Tutorials


T1Tutorial 1
Evaluating Intelligent User Interfaces with User Experiments


Bart Knijnenburg
University of California, Irvine
Overview

Are you interested in evaluating your Intelligent User Interface with a user experiment?
Have you conducted user experiments before, but want to learn how to use state-of-the-art techniques like factor analysis and structural equation modeling?

This tutorial will teach best practices and state-of-the-art methods for designing, conducting, and evaluating user experiments in the field of Intelligent User Interfaces.

The tutorial will have something to offer for (and be accessible to) both beginners (e.g., students starting out in the field, systems researchers interested in user evaluation) and experts (seasoned HCI researchers).


Topics:
  • Developing a research model: This part discusses how to turn your research questions into a body of interrelated hypotheses. It also teaches how to select the right variables to measure and system aspects to manipulate in order to test these hypotheses.
  • Setting up an experiment: This part discusses how to select participants, how to select experimental conditions to test, and how to assign participants to conditions.
  • Determining the sample size*: This part teaches how to determine the optimal sample size for your study using power analysis, and covers sequential analyses as an economical way to run large studies.
  • Measuring perceptions and experiences: This part teaches how to measure users’ perceptions and experiences using multi-item questionnaires.
  • Evaluating measurement scales*: This part teaches how to evaluate the quality of the developed questionnaires using factor analysis.
  • Evaluating entire research models*: This part covers structural equation modeling, a state-of-he-art method for evaluating the results of an experiment.
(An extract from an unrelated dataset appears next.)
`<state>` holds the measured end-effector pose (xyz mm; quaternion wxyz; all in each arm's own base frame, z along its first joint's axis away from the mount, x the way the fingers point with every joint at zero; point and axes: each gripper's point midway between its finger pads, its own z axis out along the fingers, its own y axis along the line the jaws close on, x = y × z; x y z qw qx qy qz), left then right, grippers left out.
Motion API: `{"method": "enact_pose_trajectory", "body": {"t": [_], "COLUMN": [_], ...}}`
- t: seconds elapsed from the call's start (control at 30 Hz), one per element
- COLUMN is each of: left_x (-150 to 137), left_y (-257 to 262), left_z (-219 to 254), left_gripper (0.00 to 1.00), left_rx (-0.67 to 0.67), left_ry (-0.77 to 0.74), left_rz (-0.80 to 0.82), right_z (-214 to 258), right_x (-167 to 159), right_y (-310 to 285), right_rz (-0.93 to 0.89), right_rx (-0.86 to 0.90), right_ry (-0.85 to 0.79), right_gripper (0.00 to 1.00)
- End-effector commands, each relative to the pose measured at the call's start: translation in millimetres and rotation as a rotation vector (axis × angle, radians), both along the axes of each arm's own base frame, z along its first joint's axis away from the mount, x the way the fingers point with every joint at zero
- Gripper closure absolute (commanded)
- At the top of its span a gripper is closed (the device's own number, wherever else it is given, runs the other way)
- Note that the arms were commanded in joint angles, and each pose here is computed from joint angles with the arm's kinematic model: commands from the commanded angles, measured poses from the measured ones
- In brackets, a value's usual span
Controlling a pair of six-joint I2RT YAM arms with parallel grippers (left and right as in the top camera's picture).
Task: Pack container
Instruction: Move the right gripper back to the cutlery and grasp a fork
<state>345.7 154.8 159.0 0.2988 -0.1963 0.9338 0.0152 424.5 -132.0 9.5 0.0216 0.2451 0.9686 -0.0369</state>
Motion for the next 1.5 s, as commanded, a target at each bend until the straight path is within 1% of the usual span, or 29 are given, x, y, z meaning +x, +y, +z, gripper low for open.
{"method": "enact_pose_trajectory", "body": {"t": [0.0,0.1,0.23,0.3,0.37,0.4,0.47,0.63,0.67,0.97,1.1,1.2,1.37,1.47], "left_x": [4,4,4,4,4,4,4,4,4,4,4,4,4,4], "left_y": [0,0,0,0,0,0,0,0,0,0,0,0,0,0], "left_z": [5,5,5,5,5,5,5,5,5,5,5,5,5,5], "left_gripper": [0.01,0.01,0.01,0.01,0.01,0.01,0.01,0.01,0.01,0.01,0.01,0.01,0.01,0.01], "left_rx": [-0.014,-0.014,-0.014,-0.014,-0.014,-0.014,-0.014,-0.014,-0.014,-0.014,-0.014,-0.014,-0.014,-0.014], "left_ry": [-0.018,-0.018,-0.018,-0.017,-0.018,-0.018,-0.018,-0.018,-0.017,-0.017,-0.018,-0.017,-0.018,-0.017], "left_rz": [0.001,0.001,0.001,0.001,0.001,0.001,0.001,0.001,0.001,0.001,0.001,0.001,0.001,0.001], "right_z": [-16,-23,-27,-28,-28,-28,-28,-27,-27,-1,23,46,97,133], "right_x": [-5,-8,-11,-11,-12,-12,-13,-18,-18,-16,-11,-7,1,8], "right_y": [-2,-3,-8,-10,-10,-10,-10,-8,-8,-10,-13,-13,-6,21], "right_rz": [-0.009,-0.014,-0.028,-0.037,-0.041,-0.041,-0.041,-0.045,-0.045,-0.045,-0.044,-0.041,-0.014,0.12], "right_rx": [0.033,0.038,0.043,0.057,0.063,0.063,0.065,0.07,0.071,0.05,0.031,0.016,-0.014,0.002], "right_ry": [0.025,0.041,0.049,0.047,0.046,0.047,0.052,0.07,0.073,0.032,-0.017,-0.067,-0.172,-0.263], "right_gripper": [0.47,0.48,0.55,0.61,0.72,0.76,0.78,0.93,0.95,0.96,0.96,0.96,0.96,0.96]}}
The tutorial will mainly consist of lecture-style demonstrations, but there will be ample time for questions regarding your specific research. No prior knowledge of statistical evaluations or specific software is required, but participants with some knowledge of stats who have RStudio and G*Power installed on their laptops can follow along with examples in the starred (*) topics.


About the instructor

Bart Knijnenburg is an assistant professor in Human-Centered Computing at Clemson University. He is the author of one of the leading frameworks for user-centric evaluation of recommender systems, as well as a book chapter on user experiments for the upcoming 2nd edition of the Recommender Systems Handbook. He is an expert reviewer on the topic of user-research statistics for several conferences and journals, and a consultant on several academic and industry projects. He has also attempted to explain the tutorial topic to a general (non-academic) audience in a TEDx talk titled “Technopsychometrics”.